§ **Your objective**
Only text is carried over. Reproduce the entries below exactly.

[Source records]
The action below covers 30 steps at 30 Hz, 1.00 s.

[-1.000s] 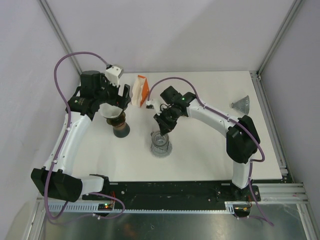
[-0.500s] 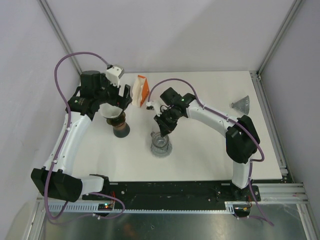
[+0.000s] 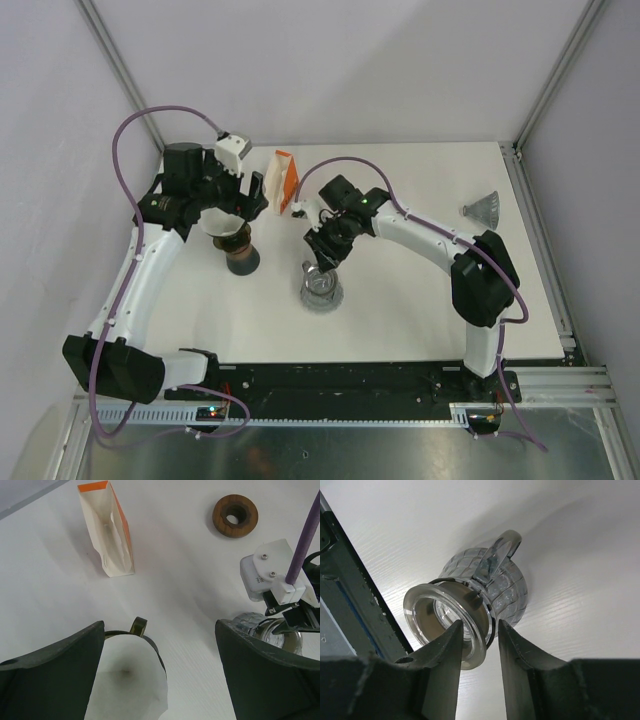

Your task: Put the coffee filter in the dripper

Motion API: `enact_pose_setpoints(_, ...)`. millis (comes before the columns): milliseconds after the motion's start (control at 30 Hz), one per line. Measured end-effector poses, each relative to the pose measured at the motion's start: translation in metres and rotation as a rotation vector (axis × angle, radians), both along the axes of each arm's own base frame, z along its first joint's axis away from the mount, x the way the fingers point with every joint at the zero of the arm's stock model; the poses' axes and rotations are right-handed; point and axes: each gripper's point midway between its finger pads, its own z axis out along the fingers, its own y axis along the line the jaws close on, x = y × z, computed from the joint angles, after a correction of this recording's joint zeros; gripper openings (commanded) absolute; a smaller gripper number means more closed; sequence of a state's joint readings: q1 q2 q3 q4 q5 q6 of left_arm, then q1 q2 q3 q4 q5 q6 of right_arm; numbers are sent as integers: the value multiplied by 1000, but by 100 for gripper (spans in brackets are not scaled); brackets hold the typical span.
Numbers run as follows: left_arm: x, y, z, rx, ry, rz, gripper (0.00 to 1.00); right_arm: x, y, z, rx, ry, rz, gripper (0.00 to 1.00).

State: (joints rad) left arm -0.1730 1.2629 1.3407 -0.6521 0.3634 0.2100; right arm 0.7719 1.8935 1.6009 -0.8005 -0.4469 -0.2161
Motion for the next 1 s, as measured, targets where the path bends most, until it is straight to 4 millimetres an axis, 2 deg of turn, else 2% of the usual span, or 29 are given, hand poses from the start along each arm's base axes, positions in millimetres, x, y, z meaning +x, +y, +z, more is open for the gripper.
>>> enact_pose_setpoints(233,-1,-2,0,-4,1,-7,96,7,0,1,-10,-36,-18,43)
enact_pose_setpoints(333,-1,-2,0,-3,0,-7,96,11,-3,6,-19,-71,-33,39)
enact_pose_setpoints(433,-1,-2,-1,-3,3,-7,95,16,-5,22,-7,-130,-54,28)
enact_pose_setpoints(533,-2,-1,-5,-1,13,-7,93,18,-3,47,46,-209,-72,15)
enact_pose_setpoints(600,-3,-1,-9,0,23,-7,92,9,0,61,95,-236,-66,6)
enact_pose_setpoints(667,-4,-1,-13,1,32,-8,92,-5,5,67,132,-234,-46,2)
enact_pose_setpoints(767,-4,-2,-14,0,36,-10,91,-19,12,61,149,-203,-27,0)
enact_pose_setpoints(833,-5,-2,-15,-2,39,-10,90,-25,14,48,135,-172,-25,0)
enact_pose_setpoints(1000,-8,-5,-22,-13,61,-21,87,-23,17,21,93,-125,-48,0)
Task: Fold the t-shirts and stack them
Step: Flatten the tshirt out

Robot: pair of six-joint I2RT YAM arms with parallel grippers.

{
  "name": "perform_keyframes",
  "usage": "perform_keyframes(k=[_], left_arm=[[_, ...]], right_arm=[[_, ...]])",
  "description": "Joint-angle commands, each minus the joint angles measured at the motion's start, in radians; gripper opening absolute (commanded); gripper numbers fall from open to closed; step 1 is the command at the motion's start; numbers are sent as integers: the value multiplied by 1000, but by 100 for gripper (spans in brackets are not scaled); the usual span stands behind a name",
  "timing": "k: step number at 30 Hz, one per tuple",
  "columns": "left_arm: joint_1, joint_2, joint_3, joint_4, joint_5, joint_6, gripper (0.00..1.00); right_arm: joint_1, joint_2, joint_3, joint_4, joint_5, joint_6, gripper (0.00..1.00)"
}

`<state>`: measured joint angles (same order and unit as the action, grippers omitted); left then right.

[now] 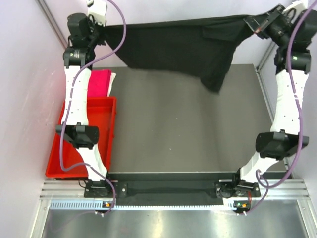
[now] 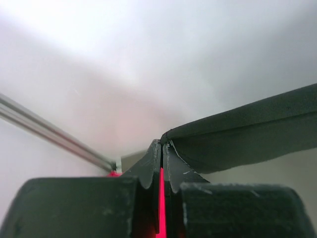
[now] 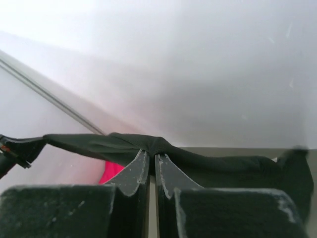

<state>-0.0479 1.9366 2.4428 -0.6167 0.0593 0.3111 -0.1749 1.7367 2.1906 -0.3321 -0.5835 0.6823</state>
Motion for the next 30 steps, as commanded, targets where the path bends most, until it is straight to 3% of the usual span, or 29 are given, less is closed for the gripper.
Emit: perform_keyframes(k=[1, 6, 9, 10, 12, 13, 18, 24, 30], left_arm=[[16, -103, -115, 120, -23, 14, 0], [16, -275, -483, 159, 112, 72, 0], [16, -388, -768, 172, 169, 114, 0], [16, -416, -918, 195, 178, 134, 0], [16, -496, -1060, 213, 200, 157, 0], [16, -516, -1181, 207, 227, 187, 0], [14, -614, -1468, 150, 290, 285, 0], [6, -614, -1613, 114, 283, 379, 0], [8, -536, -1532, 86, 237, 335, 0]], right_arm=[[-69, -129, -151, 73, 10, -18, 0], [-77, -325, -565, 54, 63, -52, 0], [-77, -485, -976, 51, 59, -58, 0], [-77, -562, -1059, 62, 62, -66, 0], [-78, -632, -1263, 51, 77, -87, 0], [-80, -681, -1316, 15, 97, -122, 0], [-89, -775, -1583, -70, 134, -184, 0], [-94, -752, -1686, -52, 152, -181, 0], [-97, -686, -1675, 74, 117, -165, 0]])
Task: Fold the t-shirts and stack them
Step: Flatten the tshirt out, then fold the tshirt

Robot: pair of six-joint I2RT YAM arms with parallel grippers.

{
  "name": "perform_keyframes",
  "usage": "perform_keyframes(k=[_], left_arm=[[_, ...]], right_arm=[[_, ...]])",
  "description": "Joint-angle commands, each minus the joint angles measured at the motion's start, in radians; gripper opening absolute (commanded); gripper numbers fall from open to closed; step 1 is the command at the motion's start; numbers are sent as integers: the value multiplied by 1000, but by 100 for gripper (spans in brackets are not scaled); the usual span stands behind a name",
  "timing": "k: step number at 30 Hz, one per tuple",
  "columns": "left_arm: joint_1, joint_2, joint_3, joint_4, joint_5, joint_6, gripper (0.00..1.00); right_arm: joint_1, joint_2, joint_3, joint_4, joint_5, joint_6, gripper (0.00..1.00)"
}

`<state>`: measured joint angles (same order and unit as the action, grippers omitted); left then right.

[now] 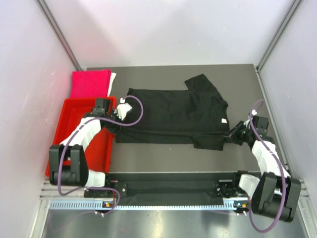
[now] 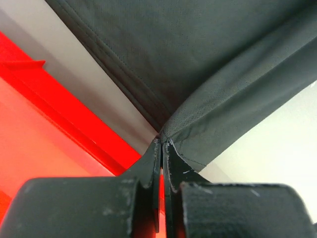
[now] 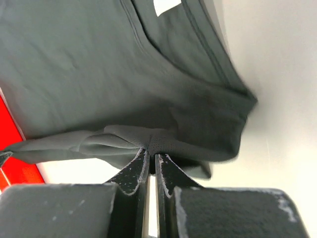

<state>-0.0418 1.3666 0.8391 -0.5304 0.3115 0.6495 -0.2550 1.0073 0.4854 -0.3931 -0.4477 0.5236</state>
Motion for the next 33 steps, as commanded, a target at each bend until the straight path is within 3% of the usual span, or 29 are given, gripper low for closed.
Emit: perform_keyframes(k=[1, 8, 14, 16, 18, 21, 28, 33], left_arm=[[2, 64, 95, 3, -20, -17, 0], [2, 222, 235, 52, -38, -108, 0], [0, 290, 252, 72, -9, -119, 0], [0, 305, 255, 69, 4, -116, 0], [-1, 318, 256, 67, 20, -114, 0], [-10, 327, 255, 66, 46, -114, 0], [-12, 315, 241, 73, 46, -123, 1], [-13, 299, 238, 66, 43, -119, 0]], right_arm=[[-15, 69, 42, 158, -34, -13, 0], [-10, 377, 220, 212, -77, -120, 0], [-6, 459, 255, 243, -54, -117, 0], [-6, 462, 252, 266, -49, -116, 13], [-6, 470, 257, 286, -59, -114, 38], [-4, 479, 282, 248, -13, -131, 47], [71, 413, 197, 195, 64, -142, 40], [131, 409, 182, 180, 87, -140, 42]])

§ **Result of this exercise**
The action below covers 30 steps at 30 Hz, 1.00 s.

[-1.000s] 
[-0.500s] 
[+0.000s] 

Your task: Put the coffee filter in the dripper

Motion API: `enact_pose_setpoints(_, ...)`. millis (comes before the columns): milliseconds after the motion's start (control at 30 Hz), one per line. Measured end-effector poses, each relative to the pose measured at the motion's start: translation in metres and rotation as a rotation vector (axis × angle, radians), both along the axes of each arm's own base frame, z along its first joint's axis away from the mount, x the way the fingers point with every joint at the zero of the arm's stock model; the poses' axes and rotations are right-handed; point and axes: each gripper's point midway between its finger pads, its own z axis out along the fingers, its own y axis along the line the jaws close on, x = y × z, computed from the joint angles, after a correction of this recording's joint zeros; gripper openings (commanded) absolute; a smaller gripper number means more closed; sequence of a state's joint readings: q1 q2 q3 q4 q5 q6 of left_arm, then q1 q2 q3 q4 q5 q6 of right_arm; numbers are sent as integers: the value multiplied by 1000, but by 100 for gripper (spans in brackets are not scaled); brackets hold the typical span.
Numbers run as follows: left_arm: x, y, z, rx, ry, rz, gripper (0.00 to 1.00); right_arm: x, y, z, rx, ry, rz, gripper (0.00 to 1.00).

State: (joints rad) left arm -0.1730 1.2629 1.3407 -0.6521 0.3634 0.2100; right arm 0.7719 1.8935 1.6009 -0.8005 -0.4469 -0.2161
Motion for the next 1 s, as measured, targets where the path bends most, until it is straight to 4 millimetres an axis, 2 deg of turn, else 2% of the usual span, or 29 are given, hand poses from the start along each arm's base axes, positions in millimetres, x, y, z meaning +x, +y, +z, more is open for the gripper.
>>> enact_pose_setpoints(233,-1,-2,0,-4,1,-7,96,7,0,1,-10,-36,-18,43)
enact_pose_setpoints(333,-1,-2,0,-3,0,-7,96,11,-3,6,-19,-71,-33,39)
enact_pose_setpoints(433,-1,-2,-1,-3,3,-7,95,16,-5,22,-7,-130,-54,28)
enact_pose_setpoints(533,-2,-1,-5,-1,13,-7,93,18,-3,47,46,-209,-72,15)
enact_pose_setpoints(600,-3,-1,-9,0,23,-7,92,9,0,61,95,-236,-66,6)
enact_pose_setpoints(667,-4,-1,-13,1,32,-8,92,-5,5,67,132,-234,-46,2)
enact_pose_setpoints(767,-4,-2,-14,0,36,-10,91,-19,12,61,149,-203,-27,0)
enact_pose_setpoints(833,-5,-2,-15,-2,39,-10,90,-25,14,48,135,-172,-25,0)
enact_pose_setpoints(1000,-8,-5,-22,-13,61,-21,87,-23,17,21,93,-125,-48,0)
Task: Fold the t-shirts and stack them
Step: Flatten the tshirt out

Robot: pair of six-joint I2RT YAM arms with parallel grippers.

{
  "name": "perform_keyframes",
  "usage": "perform_keyframes(k=[_], left_arm=[[_, ...]], right_arm=[[_, ...]])",
  "description": "Joint-angle commands, each minus the joint angles measured at the motion's start, in radians; gripper opening absolute (commanded); gripper numbers fall from open to closed; step 1 is the command at the motion's start; numbers are sent as integers: the value multiplied by 1000, but by 100 for gripper (spans in brackets are not scaled); the usual span stands behind a name",
  "timing": "k: step number at 30 Hz, one per tuple",
  "columns": "left_arm: joint_1, joint_2, joint_3, joint_4, joint_5, joint_6, gripper (0.00..1.00); right_arm: joint_1, joint_2, joint_3, joint_4, joint_5, joint_6, gripper (0.00..1.00)"
}

`<state>`: measured joint angles (same order and unit as the action, grippers omitted); left then right.

[now] 
[now] 
[now] 

<state>-0.0479 1.9366 2.4428 -0.6167 0.0593 0.3111 -0.1749 1.7367 2.1906 -0.3321 -0.5835 0.6823</state>
Motion for the next 30 steps, as commanded, targets where the path bends most, until it is straight to 3% of the usual span, or 29 are given, less is closed for the gripper.
Emit: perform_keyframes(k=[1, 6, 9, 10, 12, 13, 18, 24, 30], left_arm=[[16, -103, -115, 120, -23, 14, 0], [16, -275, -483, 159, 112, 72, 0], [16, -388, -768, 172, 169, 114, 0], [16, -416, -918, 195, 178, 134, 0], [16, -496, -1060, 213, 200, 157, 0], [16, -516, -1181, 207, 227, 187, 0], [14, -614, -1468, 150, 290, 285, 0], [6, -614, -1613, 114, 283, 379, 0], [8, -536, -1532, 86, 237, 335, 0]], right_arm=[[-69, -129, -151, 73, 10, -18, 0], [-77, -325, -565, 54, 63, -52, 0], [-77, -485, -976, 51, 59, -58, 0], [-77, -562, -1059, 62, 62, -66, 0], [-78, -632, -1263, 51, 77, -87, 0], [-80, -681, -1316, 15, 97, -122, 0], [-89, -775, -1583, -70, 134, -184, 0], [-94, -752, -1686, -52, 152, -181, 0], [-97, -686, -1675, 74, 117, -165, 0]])
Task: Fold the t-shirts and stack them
Step: Flatten the tshirt out, then fold the tshirt

Robot: pair of six-joint I2RT YAM arms with parallel grippers.

{
  "name": "perform_keyframes",
  "usage": "perform_keyframes(k=[_], left_arm=[[_, ...]], right_arm=[[_, ...]])",
  "description": "Joint-angle commands, each minus the joint angles measured at the motion's start, in radians; gripper opening absolute (commanded); gripper numbers fall from open to closed; step 1 is the command at the motion's start; numbers are sent as integers: the value multiplied by 1000, but by 100 for gripper (spans in brackets are not scaled); the usual span stands behind a name",
  "timing": "k: step number at 30 Hz, one per tuple",
  "columns": "left_arm: joint_1, joint_2, joint_3, joint_4, joint_5, joint_6, gripper (0.00..1.00); right_arm: joint_1, joint_2, joint_3, joint_4, joint_5, joint_6, gripper (0.00..1.00)"
}

`<state>`: measured joint angles (same order and unit as the action, grippers omitted); left then right.

[now] 
[now] 
[now] 

<state>-0.0418 1.3666 0.8391 -0.5304 0.3115 0.6495 -0.2550 1.0073 0.4854 -0.3931 -0.4477 0.5236</state>
Motion for the next 33 steps, as commanded, a target at each bend until the straight path is within 3% of the usual span, or 29 are given, gripper low for closed.
Emit: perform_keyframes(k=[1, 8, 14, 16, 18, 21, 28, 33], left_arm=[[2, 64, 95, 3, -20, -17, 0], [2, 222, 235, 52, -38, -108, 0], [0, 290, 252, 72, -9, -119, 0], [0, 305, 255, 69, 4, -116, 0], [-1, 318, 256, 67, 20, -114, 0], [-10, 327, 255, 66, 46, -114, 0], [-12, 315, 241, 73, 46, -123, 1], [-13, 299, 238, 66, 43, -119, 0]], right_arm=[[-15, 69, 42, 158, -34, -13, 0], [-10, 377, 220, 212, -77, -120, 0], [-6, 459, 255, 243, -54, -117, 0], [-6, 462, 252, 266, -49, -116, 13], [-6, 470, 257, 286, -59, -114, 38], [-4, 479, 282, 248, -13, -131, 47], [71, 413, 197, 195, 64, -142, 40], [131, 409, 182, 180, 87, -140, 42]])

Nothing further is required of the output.